The BAP’s central executive committee on Tuesday suspended Maqelepo for seven years and Kibane for five years. The suspensions became effective on the same day.
The party’s disciplinary committee which met last Wednesday had recommended an expulsion for the two but that decision was rejected with the committee pushing for a lengthy suspension.
Maqelepo’s suspension will end on January 7, 2032 while Kibane’s will run until January 7, 2030.
Their suspension letters from the BAP deputy secretary general Victoria Qheku, say they should not participate in any of the party’s activities.
“In effect, you are relieved of your responsibility as a CEC member and BAP deputy leader,” Maqelepo was told in the letter.
“You were found guilty by default on all charges and the committee recommended your immediate dismissal from the party,” the letter reads.
On Kibane, the verdict states that the committee decided to mitigate the recommended sanction by reducing his suspension to five years.
“In the gravity of the charges, the suspension affects your membership in the BAP parliamentary caucus from which you are removed as a chairman.”
They were suspended in absentia after they refused to attend the disciplinary hearing, which they said was illegal.
In response to the suspension, Maqelepo wrote a letter addressing the BAP members in general, defying the committee’s decision to suspend them.
He has called for a special conference, appealing to party constituencies to push for it, citing the ongoing internal fight that includes the leadership’s decision to withdraw the BAP from the coalition government.
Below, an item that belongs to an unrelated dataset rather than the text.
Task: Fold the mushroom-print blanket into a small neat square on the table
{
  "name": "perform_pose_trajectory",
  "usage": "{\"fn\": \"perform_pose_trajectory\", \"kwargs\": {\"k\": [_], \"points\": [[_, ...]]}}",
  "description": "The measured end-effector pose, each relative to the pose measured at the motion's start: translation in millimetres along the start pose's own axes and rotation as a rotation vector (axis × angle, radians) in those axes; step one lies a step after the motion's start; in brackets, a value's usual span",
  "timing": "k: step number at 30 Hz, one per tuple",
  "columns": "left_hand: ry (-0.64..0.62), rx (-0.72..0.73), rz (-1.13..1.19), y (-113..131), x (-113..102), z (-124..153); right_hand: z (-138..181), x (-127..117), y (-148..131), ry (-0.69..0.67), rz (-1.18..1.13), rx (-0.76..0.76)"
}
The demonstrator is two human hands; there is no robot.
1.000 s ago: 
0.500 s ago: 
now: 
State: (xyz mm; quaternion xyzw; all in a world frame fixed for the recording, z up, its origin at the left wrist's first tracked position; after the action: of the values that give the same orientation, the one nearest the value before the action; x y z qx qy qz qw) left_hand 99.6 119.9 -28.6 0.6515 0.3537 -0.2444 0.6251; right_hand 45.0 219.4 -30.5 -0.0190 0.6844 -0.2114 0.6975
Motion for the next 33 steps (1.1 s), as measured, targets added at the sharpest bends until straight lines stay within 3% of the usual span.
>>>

Maqelepo also said the central executive committee is illegally in a campaign to dissolve committees in the constituencies and replace them with stooges.
He reminded the members that there is a court case pending in the High Court seeking an interdiction to charge them in the party’s structures without approval of the special conference that he is calling.
He said the party leadership should have awaited the outcome of the case before proceeding with any disciplinary action.
“The party that is led by a professor of law continues to do dismissals despite the issue being taken to the courts,” Maqelepo said.
The party leader, Professor Nqosa Mahao, is a distinguished professor of law.
Maqelepo said they would write the central executive committee rejecting its decision to suspend them, saying they will continue taking part in party activities.
He said their fate in the party is in the hands of the special conference.
He appealed to all the party constituencies to continue writing letters demanding the special conference.
Both Maqelepo and Kibane received letters on November 28 last year inviting them to show cause why they should not be suspended pending their hearing.
They both responded on the following day refusing to attend.
Maqelepo, Kibane, Hilda Van Rooyen, and ’Mamoipone Senauoane are accused of supporting a move to remove Professor Mahao from his ministerial position last year.
They were part of the BAP members who asked Prime Minister Sam Matekane to fire Professor Mahao, who at the same time was pushing for the reshuffling of Tankiso Phapano, the principal secretary for the Ministry of Energy.
When Matekane ignored Professor Mahao’s demands, the latter withdrew the BAP from the coalition government much to the fierce resistance of the party’s four MPs.
Maqelepo started touting members from constituencies to call for a special conference to reverse Professor Mahao and the central executive committee’s decision.
The central executive committee issued a circular stopping Maqelepo’s rallies but he continued, with the support of the other MPs.
In the BAP caucus of six MPs, it is only Professor Mahao and ’Manyaneso Taole who are supporting the withdrawal from the government.